Booth’s John R. Birge has been researching the drug development process in the US for more than a decade with an eye toward speeding it up. In research published in 2016, he and Southern Methodist University’s Vishal Ahuja (a graduate of Booth’s PhD Program) recommended cutting the drug approvals timeline by using adaptive trials, which would adjust the number of patients randomly assigned to treatment groups as information emerged about a drug’s effectiveness. (To learn more, read “How math can improve drug trials and save lives.”)
But the expedited greenlighting of the COVID vaccine indicates that the conventional final stage of approvals could be scaled back and combined with better postmarket surveillance after a drug’s public release, some of their more recent work suggests. Ahuja, Texas Tech’s Carlos Alvarez, Birge, and Booth’s Chad Syverson find that the relative lack of data collection that is necessary to speed vaccine approval could be remedied by conducting more rigorous surveys. “The FDA should be exhaustively canvassing vaccinated people to see what the severe adverse events have been, as opposed to the voluntary system we have now,” Birge says.
Their study looks at the diabetes drug rosiglitazone to determine whether the method that the FDA uses to assess and announce safety risks that arise after the agency has already approved a drug for use can hurt patients by scaring them away from treatment unnecessarily. In the case of rosiglitazone, after it was approved and released, studies linked the drug to heart problems. The FDA, in line with its current practice, kept the drug on the market but issued a warning designed to call attention to life-threatening risks.

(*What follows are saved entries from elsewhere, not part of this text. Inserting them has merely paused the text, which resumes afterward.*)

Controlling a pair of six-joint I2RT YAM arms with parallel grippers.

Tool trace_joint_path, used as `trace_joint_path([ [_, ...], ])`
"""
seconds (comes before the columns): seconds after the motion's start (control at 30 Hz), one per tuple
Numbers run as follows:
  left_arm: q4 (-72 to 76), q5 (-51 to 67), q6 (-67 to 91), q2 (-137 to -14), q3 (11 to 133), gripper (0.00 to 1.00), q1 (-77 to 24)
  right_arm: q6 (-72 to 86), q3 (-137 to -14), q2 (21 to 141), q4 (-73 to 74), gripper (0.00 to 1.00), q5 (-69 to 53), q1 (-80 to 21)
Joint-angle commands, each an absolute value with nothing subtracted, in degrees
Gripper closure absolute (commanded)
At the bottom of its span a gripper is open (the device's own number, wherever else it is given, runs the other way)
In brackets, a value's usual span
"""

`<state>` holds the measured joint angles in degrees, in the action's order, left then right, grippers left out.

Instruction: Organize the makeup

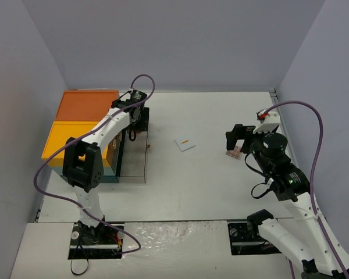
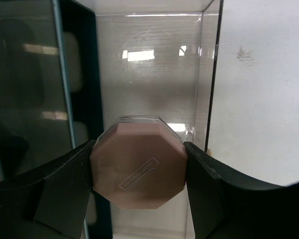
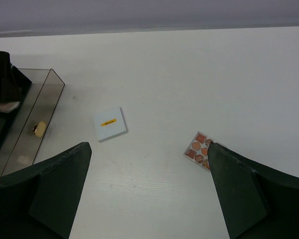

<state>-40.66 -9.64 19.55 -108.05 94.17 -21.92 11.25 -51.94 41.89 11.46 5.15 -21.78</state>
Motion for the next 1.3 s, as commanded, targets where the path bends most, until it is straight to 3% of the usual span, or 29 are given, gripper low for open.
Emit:
trace_joint_path([
  [0.0, -37.6, -10.5, 17.2, -110.1, 98.8, 0.61, -20.7, 10.7, -52.8, 42.1, 8.2, 0.0, 3.3, -21.6],
  [0.47, -35.3, -7.6, 18.4, -111.7, 97.9, 0.19, -19.9, 10.7, -52.1, 43.1, 8.2, 0.0, 1.1, -21.6],
  [0.73, -34.2, -1.5, 18.8, -108.7, 98.9, 0.16, -20.5, 11.0, -52.3, 43.4, 8.2, 0.0, 0.6, -21.6],
  [0.97, -33.2, 3.0, 12.6, -106.6, 102.7, 0.09, -27.8, 11.0, -52.1, 43.2, 8.2, 0.0, 0.6, -21.6],
  [1.27, -38.1, 6.5, 4.6, -116.5, 112.6, 0.04, -35.6, 11.2, -51.8, 42.3, 8.3, 0.0, -1.6, -21.6],
])
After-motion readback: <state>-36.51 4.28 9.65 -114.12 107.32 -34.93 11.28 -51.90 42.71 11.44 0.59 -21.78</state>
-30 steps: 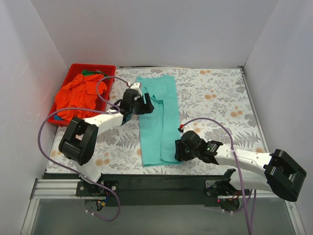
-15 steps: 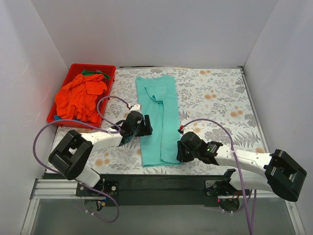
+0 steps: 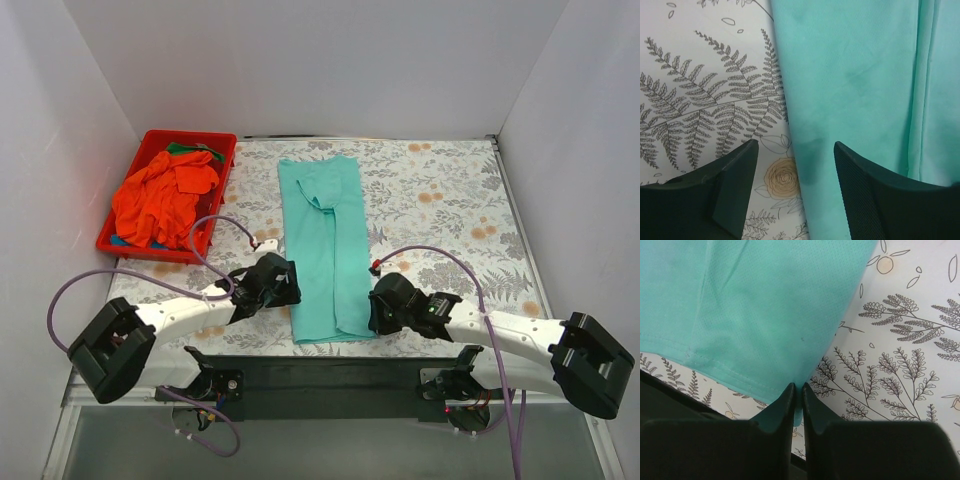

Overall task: Fold and stack the t-shirts
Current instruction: Fold the tshirt

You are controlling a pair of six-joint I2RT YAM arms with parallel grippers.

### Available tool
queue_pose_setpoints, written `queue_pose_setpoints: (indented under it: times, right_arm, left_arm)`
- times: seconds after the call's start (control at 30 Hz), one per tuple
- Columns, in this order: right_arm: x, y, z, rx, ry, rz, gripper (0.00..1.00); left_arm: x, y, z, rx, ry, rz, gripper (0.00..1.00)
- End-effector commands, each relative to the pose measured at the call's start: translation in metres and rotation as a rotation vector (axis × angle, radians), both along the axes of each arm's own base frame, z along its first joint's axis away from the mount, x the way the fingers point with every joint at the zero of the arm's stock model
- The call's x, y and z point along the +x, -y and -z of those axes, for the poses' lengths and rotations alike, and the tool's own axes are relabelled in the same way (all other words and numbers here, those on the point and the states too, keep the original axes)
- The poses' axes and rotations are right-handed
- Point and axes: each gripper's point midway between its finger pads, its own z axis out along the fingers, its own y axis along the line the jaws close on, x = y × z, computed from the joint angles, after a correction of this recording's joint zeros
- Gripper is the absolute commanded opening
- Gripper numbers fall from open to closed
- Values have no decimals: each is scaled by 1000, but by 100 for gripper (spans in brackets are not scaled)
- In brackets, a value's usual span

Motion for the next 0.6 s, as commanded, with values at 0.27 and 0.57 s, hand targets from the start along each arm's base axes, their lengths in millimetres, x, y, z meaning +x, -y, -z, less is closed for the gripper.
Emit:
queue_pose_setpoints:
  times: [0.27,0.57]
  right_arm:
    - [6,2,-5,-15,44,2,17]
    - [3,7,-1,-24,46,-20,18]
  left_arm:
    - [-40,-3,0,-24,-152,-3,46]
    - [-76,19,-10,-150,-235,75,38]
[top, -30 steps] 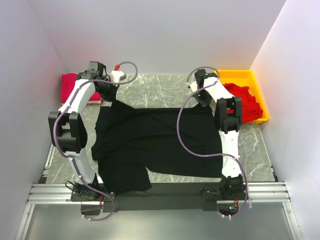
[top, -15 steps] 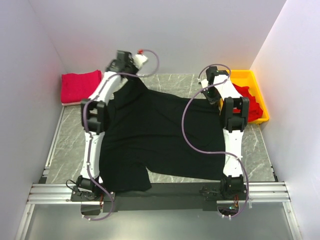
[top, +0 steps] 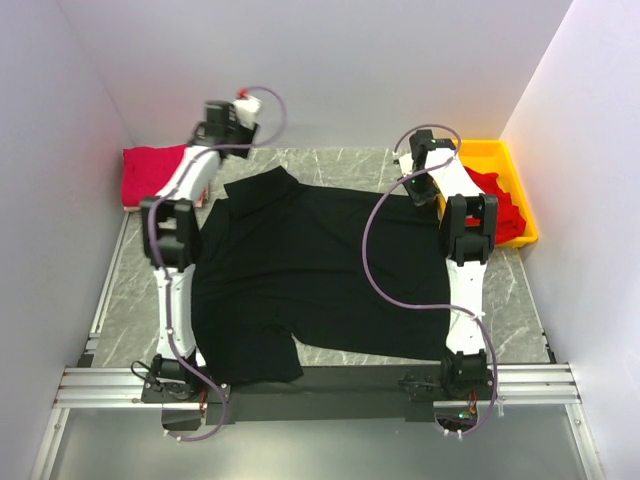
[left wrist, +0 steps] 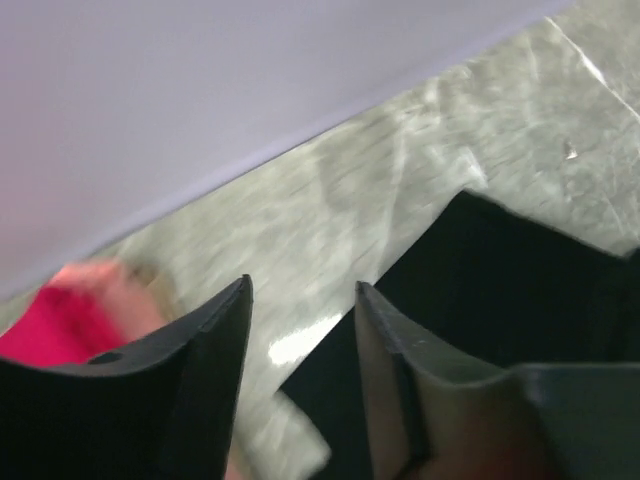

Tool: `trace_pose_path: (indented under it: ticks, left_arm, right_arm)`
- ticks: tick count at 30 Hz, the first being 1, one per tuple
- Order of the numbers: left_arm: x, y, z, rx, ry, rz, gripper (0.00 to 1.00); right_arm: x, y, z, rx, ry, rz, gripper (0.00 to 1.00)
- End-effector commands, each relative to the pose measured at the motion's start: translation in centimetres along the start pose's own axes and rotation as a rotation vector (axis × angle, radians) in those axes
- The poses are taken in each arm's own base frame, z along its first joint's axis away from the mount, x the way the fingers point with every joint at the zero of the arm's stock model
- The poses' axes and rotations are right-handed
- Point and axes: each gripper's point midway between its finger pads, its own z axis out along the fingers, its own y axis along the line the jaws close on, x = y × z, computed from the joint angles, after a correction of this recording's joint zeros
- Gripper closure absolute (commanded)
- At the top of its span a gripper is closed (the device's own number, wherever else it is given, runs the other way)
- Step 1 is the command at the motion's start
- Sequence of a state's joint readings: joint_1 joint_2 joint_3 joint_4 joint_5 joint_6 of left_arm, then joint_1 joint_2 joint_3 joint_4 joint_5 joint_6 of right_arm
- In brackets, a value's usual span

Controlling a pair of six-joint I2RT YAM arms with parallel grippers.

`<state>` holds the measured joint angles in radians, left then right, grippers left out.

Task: Fold and stack the t-shirts
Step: Flatten the tshirt out

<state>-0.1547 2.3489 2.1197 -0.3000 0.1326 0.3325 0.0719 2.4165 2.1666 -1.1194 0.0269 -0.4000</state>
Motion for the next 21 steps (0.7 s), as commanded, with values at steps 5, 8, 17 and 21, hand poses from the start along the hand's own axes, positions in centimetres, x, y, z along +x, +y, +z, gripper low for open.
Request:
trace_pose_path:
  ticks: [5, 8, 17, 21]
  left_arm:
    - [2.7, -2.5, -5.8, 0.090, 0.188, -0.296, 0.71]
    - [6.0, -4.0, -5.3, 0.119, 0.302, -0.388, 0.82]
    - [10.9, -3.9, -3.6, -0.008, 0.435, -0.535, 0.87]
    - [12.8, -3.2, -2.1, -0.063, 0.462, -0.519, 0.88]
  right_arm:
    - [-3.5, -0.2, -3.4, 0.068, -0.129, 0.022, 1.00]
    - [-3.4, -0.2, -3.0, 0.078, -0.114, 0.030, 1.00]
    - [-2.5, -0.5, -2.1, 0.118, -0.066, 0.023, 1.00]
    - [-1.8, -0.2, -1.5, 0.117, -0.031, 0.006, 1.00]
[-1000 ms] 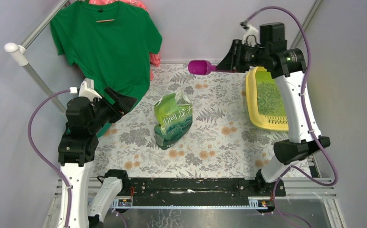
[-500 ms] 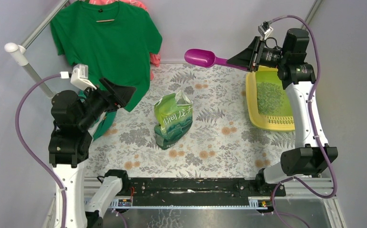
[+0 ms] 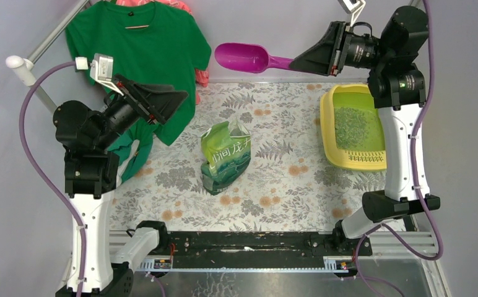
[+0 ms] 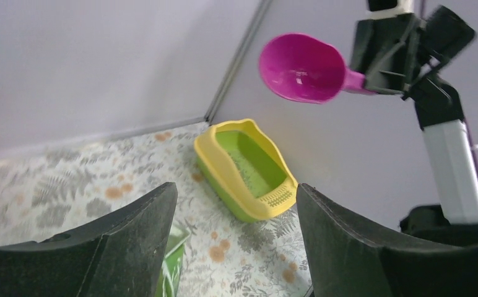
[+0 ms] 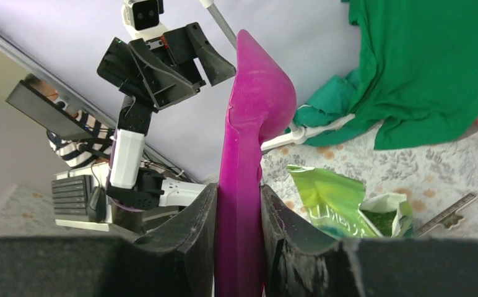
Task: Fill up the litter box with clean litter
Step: Pick up the spatula from the center of the board.
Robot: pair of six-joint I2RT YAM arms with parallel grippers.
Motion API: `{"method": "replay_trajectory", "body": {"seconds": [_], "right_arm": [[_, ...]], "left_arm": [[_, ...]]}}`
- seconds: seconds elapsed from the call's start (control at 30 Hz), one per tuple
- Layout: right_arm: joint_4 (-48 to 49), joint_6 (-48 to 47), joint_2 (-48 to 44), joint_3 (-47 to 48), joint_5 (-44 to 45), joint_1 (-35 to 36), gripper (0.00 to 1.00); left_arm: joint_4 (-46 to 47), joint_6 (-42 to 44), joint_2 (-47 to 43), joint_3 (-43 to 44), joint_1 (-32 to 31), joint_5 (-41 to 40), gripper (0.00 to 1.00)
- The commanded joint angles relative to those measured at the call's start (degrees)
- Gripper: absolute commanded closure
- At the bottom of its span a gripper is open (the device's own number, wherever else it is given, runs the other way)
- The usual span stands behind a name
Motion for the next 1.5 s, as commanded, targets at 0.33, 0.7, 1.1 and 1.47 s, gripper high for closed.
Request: {"method": "replay_trajectory", "body": {"seconds": [0.33, 0.7, 1.1, 1.47], "right_arm": [[-35.2, -27.4, 8.5, 3.7, 30.3, 2.2, 1.0], [-35.8, -27.3, -7.4, -15.5, 37.5, 5.4, 1.0], [-27.9, -22.0, -26.6, -34.4, 23.6, 5.7, 1.0], [-16.7, -12.7, -36.1, -43.1, 11.3, 5.7, 1.0]], "left_arm": [[15.6, 5.7, 3.7, -8.5, -1.6, 6.1, 0.21], [3.7, 14.8, 1.1, -15.9, -18.7, -17.5, 0.21], [5.0, 13.3, -4.3, -20.7, -28.2, -19.3, 0.15], [9.4, 12.2, -6.2, -25.2, -28.3, -7.2, 0.13]]}}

Consequently, most doctors and patients dropped the drug, and few resumed using it even after additional studies indicated the drug was safe and the FDA eliminated its warning.
While the FDA was seeking to keep patients apprised of newly identified health risks, it ended up deterring many people who would have benefited from using the drug, argue the researchers, who identify several weaknesses in the agency’s postmarket surveillance systems that can cause high error rates. They propose an approach grounded in statistics and economics that the FDA could use to independently validate any safety signals and better catch and assess risks that do turn up. (For more about this research, read “A new approach to ensuring drugs are safe.”)
The same issues surrounding data collection apply to the rollout of the COVID vaccine, Birge notes. The FDA is not currently collecting information needed to adequately assess the side effects of each COVID vaccine, even though the safety bar was lowered significantly in order to expedite vaccine approvals. “The current system is effectively anecdotal and does not systematically try to assess whether serious adverse events are occurring in those who are treated,” he says.
And beyond the coronavirus, combining long-term data collection with adaptive trials conducted before a drug’s release could cut years from the approvals process, he adds. It could slash the cost of development and save untold lives by bringing critical medicines to market faster. Thus, some regulatory changes inspired by this pandemic could potentially lead to better outcomes in a future pandemic, and in more normal times too.
Lesson #2: Partner with pharma companies to build capacity faster
After COVID vaccines began to be approved in late 2020, the industry responded quickly, producing 11.2 billion doses in 2021. Today, wealthy countries have more than 1 billion surplus vaccine doses.
But had the industry increased supply even faster, the US might have achieved widespread vaccination four months earlier than it did (in March 2021 rather than July 2021), and more of the rest of the world might be vaccinated too, according to research by a team including Chicago Booth’s Eric Budish and Canice Prendergast. (For more, read “Why the world needs a lot more vaccine capacity.”) A few months may sound insignificant, but the researchers, drawing on calculations by Harvard’s David M. Cutler and Lawrence H. Summers, estimate the global harm wrought by the pandemic to have been about $1 trillion a month until vaccination started.
The key to a better ramp-up, Budish says, is more government outlay and a genuine partnership with the companies that invent vaccines. Essentially, Budish thinks the world, and rich countries in particular, should have invested more, earlier in working with companies to construct production facilities that might never have come online. Early on in the pandemic, the US initially headed in this direction but was ultimately too timid and invested only around one-tenth of what was likely necessary, he says, while other countries did even less. Had governments put more money into this “capacity at risk,” pharmaceutical companies could have had more factories ready to go as soon as their vaccine was approved. Given the high price of the pandemic, this added speed would have warranted the cost to the US and other governments of potentially paying for redundant capacity.